In what it called a “ground-breaking and historic moment,” the UAE’s General Civil Aviation Authority (GCAA) is to launch a major change in airspace management on December 7, signaling completion of the UAE Airspace Restructuring Project (UAE ARP), a project that has taken several years. The project included consultation with the five regional adjacent entities involved—Bahrain, Muscat, Tehran, Jeddah and Qatar.
A GCAA statement, issued October 18, said the restructuring was the culmination of extensive analysis, development and collaboration across the UAE aviation community, to enable the evolution of “one of the most advanced air traffic management systems in the world.”
The authority said extensive cooperation from Abu Dhabi’s Sheikh Zayed Air Navigation Centre, Dubai Air Navigation Services, Abu Dhabi Airports Company, Abu Dhabi Department of Transport, Ras Al Khaimah Department of Civil Aviation, Sharjah Department of Civil Aviation, Fujairah Department of Civil Aviation, as well as many other aviation stakeholders, was necessary to complete the restructuring.
“The implementation of the UAE ARP has demonstrated our capability to safely meet the capacity requirements for the forecasted 2020 air traffic demand and beyond,” said Saif Al Suwaidi, GCAA director general. “Also [it will] deliver environmental efficiency and fuel savings exceeding $15 million to airline customers within the first year after implementation.”

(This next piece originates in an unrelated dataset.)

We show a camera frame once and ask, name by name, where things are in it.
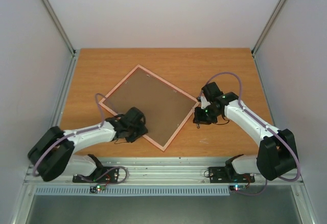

The GCAA said the project will “see the Emirates Flight Information Region [FIR] transformed into the world’s first airspace structure to be completely based on performance-based navigation [PBN] with a navigation specification of RNAV-1 [GNSS].”
This implies that aircraft entering the Emirates FIR must be equipped to comply with International Civil Aviation Organization (ICAO) requirements, RNAV-1 being the navigation specification using GNSS (Global Navigation Satellite System), which includes GPS and other satellite constellations.
“Primarily, the airspace change was designed to increase UAE airspace capacity to meet the forecasted air traffic demand for 2022,” the GCAA said, “as well as increase access to all UAE airports, improve efficiency for both aviation system customers and air navigation service providers (ANSPs) and reduce the environmental impact of the increasing traffic through more effective air traffic management operations.”
“‘Performance-based navigation [or PBN] is navigation that uses [GNSS] and computerized on-board systems. PBN offers considerable advantages to traditional sensor-specific navigation based largely on fixed ground-based beacons guiding aircraft along published routes via waypoints defined by these beacons,” GCAA said.
The project required more than 120,000 man hours to develop an airspace environment that was compatible with future requirements, said Ahmed Al Jallaf, assistant director general ANS, GCAA.
“Multiple fast-time and real-time simulations in Italy, UK and in the UAE formed critical activities for the design validation and verification of the revised airspace network. The ARP also requires more than 250 air traffic controllers to take simulation and theoretical training; the redesign of over 200 instrument flight procedures; and the incorporation of 30 new airways,” he said.
Al Jallaf highlighted the collaborative nature of the project, which involved, national stakeholders, multiple ANSPs, several different airports, and airlines with various interests and strategies. “We clearly demonstrated that we can all work together, through a little bit of compromise between every entity, and achieve remarkable results and benefits,” he told AIN.
The GCAA and Spanish company Indra Sistemas signed a contract in September to develop a “next generation” air traffic management system for Sheikh Zayed Air Navigation Centre.
Al Jallaf said the GCAA has also implemented an online data interchange (OLDI) system with Bahrain this year, and envisions “potential OLDI implementation with Muscat in Q1 2018.”
The MID (Middle East) Region ATM Enhancement Programme (MAEP), to foster Gulf Cooperation Council ATM cooperation, is also still in the discussion phase. “It is still on the ICAO MID agenda. However, it is slowed down due to the MID states’ discussions on the legal and financial framework,” Al Jallaf said.